In consideration for the sale of these assets, Pharmelle paid us $2.5 million in cash and
assumed the liabilities noted above. In addition, we are entitled to royalties on AVC for a
five-year period if net sales exceed certain levels. We wrote off $1.1 million, the net balance of
the intangible assets related to the AVC product acquisition and $0.3 million of inventory,
recorded a $0.3 million liability for future obligations and recorded a gain on the transaction of
$0.8 million.
Equity Financing Transactions
In February 2006, we completed an offering of 4,597,700 shares of common stock at $4.35 per
share for gross proceeds of $20.0 million. The stock was offered and sold pursuant to an existing
shelf registration statement. Net proceeds were approximately $20.0 million.
In March 2006, we completed an agent-led offering of 5,205,480 shares of common stock at $7.30
per share, for gross proceeds of $38.0 million. The stock was offered and sold pursuant to an
existing shelf registration statement. Net proceeds were approximately $36.1 million.
Convertible Notes Conversion
In March 2006, the holders of $7.0 million principal amount of our 4.75% senior convertible
notes due July 15, 2009 exercised their optional right to convert their notes plus accrued
interest of $68,000 into 1,294,564 shares of Novavax common stock, at the per share conversion
price of $5.46. This reduces the aggregate principal amount of such notes outstanding from $29.0
million to $22.0 million.
19
MANAGEMENTS DISCUSSION AND ANALYSIS
OF FINANCIAL CONDITION AND RESULTS OF OPERATIONS
Restructuring of the Sales Force
From March through August 2005, we implemented measures to reduce costs associated with our
commercial operations by downsizing and then eliminating our sales force to correspond with our
strategy of transitioning from a commercial business model to that of one focused on our core
competency of new product development.
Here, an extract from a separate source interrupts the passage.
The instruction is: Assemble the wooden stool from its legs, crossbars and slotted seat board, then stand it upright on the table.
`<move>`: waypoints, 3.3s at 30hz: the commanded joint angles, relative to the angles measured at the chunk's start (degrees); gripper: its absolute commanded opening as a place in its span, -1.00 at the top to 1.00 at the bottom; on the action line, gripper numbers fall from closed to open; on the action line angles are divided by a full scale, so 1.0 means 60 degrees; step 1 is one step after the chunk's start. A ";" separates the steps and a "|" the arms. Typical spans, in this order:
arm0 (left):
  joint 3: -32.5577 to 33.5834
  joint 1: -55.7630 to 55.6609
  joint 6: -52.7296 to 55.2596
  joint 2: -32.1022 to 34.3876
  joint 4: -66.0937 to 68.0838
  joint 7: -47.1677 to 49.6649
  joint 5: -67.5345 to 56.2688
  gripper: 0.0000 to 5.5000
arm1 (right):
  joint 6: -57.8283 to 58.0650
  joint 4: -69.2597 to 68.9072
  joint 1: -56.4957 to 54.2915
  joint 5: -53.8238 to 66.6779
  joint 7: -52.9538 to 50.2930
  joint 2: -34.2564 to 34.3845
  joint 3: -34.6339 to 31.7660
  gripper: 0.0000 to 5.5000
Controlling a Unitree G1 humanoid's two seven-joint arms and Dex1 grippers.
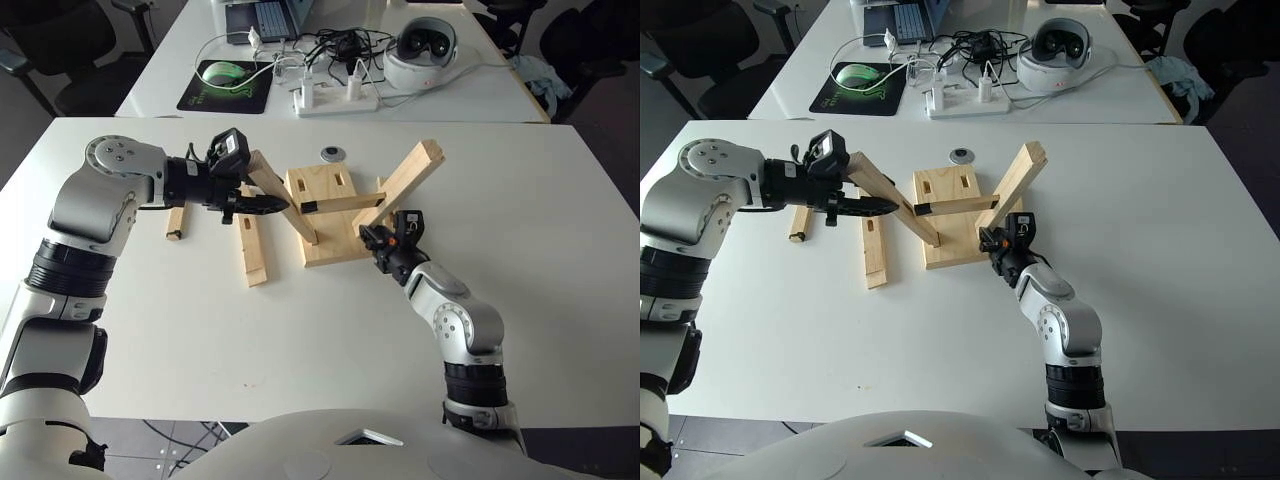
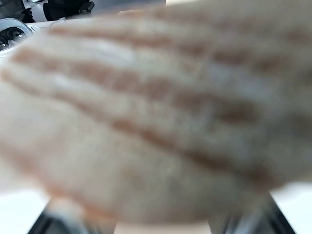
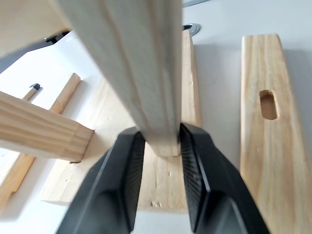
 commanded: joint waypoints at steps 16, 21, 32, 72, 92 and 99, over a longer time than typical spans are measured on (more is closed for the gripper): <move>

The March 2005 restructuring reduced our sales force from
100 to 47 employees and the August restructuring eliminated the remaining sales force personnel.
Critical Accounting Policies and Changes to Accounting Policies
The preparation of consolidated financial statements in conformity with accounting principles
generally accepted in the United States requires management to make estimates and assumptions that
affect the reported amounts of assets and liabilities and disclosure of contingent assets and
liabilities at the date of the financial statements and the reported amounts of revenues and
expenses during the reporting period. Actual results could differ from those estimates.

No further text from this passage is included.